» **What the exercise asks**
Every line of the listing should be retyped exactly, but none of the pictures should be.

» **Data excerpt**

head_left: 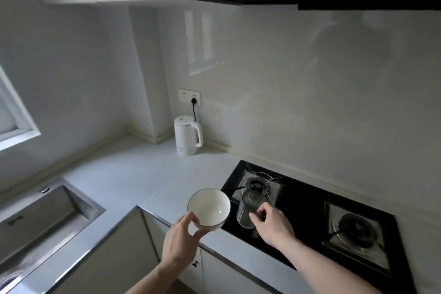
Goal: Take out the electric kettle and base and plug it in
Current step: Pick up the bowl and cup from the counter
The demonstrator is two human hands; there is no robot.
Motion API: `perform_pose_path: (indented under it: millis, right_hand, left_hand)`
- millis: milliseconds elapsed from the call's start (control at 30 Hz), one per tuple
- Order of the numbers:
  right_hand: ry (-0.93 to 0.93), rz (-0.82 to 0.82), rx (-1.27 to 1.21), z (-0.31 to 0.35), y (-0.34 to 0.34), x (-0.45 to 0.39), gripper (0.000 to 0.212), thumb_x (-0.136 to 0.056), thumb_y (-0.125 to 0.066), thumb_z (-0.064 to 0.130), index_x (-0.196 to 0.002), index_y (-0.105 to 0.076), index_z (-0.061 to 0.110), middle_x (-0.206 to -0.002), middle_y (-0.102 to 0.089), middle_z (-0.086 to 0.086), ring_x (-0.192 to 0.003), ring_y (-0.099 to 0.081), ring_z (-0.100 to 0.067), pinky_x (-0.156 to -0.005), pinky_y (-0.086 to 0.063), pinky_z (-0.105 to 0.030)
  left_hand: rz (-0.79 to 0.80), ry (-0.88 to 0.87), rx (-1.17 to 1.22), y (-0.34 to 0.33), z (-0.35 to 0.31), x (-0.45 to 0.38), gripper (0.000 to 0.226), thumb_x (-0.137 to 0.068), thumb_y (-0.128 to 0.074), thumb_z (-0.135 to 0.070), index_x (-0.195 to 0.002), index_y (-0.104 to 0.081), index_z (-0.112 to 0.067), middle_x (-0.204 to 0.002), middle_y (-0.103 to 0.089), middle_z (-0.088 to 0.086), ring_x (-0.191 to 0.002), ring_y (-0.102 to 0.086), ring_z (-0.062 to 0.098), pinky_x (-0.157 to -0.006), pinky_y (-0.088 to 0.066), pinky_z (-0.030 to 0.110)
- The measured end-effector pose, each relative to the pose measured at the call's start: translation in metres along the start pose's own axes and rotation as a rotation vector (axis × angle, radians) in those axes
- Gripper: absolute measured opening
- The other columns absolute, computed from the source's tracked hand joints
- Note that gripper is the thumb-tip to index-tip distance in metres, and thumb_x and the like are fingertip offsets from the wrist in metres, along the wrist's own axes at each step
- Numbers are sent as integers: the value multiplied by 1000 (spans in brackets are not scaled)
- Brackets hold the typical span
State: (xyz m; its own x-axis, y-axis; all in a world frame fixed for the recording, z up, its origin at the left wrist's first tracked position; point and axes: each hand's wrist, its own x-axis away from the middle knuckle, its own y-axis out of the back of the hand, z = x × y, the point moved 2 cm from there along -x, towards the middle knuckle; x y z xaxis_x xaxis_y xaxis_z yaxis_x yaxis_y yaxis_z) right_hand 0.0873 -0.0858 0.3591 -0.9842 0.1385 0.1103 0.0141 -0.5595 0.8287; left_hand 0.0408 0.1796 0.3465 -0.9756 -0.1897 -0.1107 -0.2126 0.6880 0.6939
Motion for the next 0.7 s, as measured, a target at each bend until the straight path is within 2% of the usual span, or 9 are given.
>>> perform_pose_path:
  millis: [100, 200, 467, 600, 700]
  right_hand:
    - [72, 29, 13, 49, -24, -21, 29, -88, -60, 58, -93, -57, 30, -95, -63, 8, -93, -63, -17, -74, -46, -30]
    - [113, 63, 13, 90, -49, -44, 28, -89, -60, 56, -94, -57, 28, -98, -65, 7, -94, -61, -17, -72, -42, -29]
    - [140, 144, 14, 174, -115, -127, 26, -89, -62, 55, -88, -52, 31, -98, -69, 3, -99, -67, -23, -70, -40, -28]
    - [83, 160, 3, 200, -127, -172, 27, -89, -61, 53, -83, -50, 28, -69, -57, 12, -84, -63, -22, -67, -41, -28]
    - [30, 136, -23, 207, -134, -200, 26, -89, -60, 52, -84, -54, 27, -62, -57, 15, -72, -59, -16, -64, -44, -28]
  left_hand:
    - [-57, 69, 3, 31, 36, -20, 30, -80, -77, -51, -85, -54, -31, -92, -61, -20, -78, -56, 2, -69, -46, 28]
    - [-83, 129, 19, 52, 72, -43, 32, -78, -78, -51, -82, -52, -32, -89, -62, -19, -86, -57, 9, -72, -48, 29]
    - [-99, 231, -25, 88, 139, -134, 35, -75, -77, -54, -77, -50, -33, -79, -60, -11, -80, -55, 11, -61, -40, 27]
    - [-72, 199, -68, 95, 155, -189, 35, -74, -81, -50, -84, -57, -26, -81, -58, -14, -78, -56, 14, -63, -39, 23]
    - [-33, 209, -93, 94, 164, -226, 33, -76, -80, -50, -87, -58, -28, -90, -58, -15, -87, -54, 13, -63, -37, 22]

» **The completed task**
head_left: 
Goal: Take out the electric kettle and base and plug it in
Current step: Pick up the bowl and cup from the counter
The demonstrator is two human hands; there is no robot.
Motion API: `perform_pose_path: (indented under it: millis, right_hand, left_hand)`
- millis: milliseconds elapsed from the call's start (control at 30 Hz), one per tuple
- Order of the numbers:
  right_hand: ry (-0.93 to 0.93), rz (-0.82 to 0.82), rx (-1.27 to 1.21), z (-0.31 to 0.35), y (-0.34 to 0.34), x (-0.45 to 0.39), gripper (0.000 to 0.212), thumb_x (-0.136 to 0.056), thumb_y (-0.125 to 0.066), thumb_z (-0.064 to 0.130), index_x (-0.196 to 0.002), index_y (-0.105 to 0.076), index_z (-0.061 to 0.110), middle_x (-0.206 to -0.002), middle_y (-0.102 to 0.089), middle_z (-0.086 to 0.086), ring_x (-0.192 to 0.003), ring_y (-0.099 to 0.081), ring_z (-0.100 to 0.067), pinky_x (-0.156 to -0.005), pinky_y (-0.086 to 0.063), pinky_z (-0.105 to 0.030)
  left_hand: rz (-0.79 to 0.80), ry (-0.88 to 0.87), rx (-1.17 to 1.22), y (-0.34 to 0.33), z (-0.35 to 0.31), x (-0.45 to 0.38), gripper (0.000 to 0.226), thumb_x (-0.137 to 0.068), thumb_y (-0.128 to 0.074), thumb_z (-0.135 to 0.070), index_x (-0.195 to 0.002), index_y (-0.104 to 0.081), index_z (-0.112 to 0.067), middle_x (-0.204 to 0.002), middle_y (-0.103 to 0.089), middle_z (-0.088 to 0.086), ring_x (-0.191 to 0.002), ring_y (-0.102 to 0.086), ring_z (-0.062 to 0.098), pinky_x (-0.157 to -0.006), pinky_y (-0.088 to 0.066), pinky_z (-0.030 to 0.110)
- The measured end-effector pose, each relative to the pose measured at the call's start: translation in metres along the start pose's own axes and rotation as a rotation vector (axis × angle, radians) in those axes
- Gripper: absolute measured opening
- The other columns absolute, computed from the source's tracked hand joints
- Note that gripper is the thumb-tip to index-tip distance in metres, and thumb_x and the like are fingertip offsets from the wrist in metres, along the wrist's own axes at each step
- Numbers are sent as integers: the value multiplied by 1000 (spans in brackets are not scaled)
- Brackets hold the typical span
State: (xyz m; its own x-axis, y-axis; all in a world frame fixed for the recording, z up, its origin at the left wrist's first tracked position; point and axes: each hand's wrist, its own x-axis away from the middle knuckle, its own y-axis out of the back of the hand, z = x × y, the point moved 2 cm from there along -x, towards the middle knuckle; x y z xaxis_x xaxis_y xaxis_z yaxis_x yaxis_y yaxis_z) right_hand 0.0873 -0.0858 0.3591 -0.9842 0.1385 0.1103 0.0141 -0.5595 0.8287; left_hand 0.0408 0.1796 0.3465 -0.9756 -0.1897 -0.1107 -0.2126 0.6880 0.6939
Motion for the next 0.7 s, as measured, a target at each bend until the straight path is within 2% of the usual span, or 9 are given.
>>> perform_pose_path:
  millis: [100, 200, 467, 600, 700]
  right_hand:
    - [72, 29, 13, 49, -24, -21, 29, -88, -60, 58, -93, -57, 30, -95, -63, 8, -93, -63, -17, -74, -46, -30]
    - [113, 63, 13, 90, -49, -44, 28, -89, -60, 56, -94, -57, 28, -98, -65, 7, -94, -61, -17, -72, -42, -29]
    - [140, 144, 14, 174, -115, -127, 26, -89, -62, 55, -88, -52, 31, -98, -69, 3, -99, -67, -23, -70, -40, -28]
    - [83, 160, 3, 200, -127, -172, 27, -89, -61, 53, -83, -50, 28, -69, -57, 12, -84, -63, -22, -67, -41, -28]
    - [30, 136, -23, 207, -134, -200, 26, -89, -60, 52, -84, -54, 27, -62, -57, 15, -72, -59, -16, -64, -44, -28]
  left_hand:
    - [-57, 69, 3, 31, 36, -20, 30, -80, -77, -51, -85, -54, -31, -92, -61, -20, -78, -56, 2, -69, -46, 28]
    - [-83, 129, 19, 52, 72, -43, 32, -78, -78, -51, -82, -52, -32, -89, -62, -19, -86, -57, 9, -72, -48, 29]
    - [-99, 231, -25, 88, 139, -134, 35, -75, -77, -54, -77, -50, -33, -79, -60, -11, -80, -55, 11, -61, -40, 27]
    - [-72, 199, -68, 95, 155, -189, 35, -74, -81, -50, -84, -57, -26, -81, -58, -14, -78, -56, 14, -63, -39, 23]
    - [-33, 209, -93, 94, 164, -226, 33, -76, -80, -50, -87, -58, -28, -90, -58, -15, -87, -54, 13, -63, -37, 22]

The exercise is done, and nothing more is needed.